Una lógica más cínica todavía sella la impunidad: el niño sometido al abuso superará en la edad adulta la experiencia negativa; el prelado, en cambio, tendrá como castigo una larga penitencia de oraciones expiatorias. Muchos de los protagonistas entrevistados en el documental no sólo no superan la experiencia, sino que deciden años después denunciar a algunos de los sacerdotes pederastas que el Vaticano y las arquidiócesis locales trasladan de una parroquia a otra con el fin de evitar un escándalo mediático, a la postre inevitable. Por todos los medios se trata de corregir o de ocultar las conductas recalcitrantes de la pedofilia clerical.

El Padre Gerald Fitzgerald funda en 1947 la orden de Los Siervos de Paráclito, con el objetivo de tratar a los sacerdotes abusadores y entre 1950 y 1990 gasta 80 millones de dólares para el traslado de 200 mil prelados hacia centros especiales de tratamiento en Europa, África, Sudamérica y Filipinas, al extremo de comprar la pequeña isla granadina de Carriacou, en el Caribe, para recluir a muchos de ellos e intentar corregir las mismas desviaciones que la Iglesia católica suele condenar, Urbi et Orbi, en el mundo entero.

Al caso del padre Murphy se añaden otros no menos escandalosos, el del encubridor padre Bernard Law en Boston, denunciado por la comunidad local y protegido por el Vaticano, al que finalmente se transfiere a una reclusión dorada en la Basílica de Santa María Maggiore en Roma; el del pintoresco y carismático padre abusador Tony Walsh en Irlanda, que amenaza con excomulgar a sus jóvenes víctimas en caso de intentar denuncia, y a quien las autoridades civiles arrestan, y el no menos conspicuo caso del padre Marcial Maciel, en México, impenitente pederasta heroinómano, ejemplo para la juventud, según su protector máximo Juan Pablo II, que muere sin haber jamás rendido cuentas por sus múltiples abusos criminales.
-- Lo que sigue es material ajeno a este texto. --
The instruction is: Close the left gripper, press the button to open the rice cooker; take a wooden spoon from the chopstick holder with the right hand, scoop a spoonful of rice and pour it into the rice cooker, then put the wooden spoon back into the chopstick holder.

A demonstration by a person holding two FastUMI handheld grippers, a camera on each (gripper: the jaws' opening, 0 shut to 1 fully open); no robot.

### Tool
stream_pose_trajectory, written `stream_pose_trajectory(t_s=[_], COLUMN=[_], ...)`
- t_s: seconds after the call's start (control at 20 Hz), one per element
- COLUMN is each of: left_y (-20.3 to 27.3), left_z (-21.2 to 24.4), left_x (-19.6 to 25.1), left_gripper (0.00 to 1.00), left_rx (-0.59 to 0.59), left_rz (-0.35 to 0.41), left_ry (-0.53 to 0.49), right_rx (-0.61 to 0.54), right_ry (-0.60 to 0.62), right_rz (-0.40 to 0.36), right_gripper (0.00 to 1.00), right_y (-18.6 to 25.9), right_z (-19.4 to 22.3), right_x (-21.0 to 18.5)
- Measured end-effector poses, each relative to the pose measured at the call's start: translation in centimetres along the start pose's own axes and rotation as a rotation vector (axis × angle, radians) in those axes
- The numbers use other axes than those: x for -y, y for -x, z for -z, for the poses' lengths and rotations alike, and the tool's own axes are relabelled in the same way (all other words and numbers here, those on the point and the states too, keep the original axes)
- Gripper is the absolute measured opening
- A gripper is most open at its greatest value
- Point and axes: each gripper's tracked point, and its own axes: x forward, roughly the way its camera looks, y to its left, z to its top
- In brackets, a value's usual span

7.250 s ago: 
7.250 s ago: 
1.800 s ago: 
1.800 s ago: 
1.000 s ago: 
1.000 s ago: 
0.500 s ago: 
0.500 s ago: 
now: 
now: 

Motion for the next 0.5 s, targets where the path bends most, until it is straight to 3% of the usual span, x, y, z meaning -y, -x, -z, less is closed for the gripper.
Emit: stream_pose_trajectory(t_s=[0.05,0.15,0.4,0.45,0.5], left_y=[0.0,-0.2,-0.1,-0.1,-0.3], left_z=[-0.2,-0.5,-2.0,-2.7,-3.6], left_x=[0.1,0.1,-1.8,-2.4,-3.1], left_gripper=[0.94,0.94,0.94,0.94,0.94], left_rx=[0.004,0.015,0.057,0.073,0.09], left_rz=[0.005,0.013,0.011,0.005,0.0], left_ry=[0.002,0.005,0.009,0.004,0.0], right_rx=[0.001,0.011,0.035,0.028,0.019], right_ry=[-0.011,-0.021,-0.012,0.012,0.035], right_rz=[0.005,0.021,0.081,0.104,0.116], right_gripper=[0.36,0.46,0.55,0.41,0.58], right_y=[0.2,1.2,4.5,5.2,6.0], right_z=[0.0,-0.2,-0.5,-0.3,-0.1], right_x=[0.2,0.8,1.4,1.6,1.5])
Un capítulo importante de la cinta lo dedica Gibney a la Congregación de la Doctrina de la Fe, presidida por el cardenal Joseph Ratzinger, y a su inmenso archivo que contiene miles de documentos que detallan la cronología del abuso pederasta a lo largo de siglos.

El valioso documental Mea maxima culpa expone la ahora ineficaz estrategia eclesiástica de ocultamiento: convertir al criminal en pecador para mejor sustraerlo a la acción de la justicia; negar o minimizar los crímenes transformándolos en entendibles fallas humanas, y culpar y denigrar por igual a los medios que denuncian y a los sobrevivientes que claman justicia.

Uno de los resultados de dicha estrategia: de 95 por ciento de católicos practicantes en Irlanda, ya sólo 4 por ciento asiste hoy en Dublín a la iglesia.

Mea maxima culpa se exhibe en Cinépolis Interlomas, Perisur, Plaza Carso, Plaza Satélite, y en Cinemex Insurgentes, Interlomas, Polanco y Santa fe.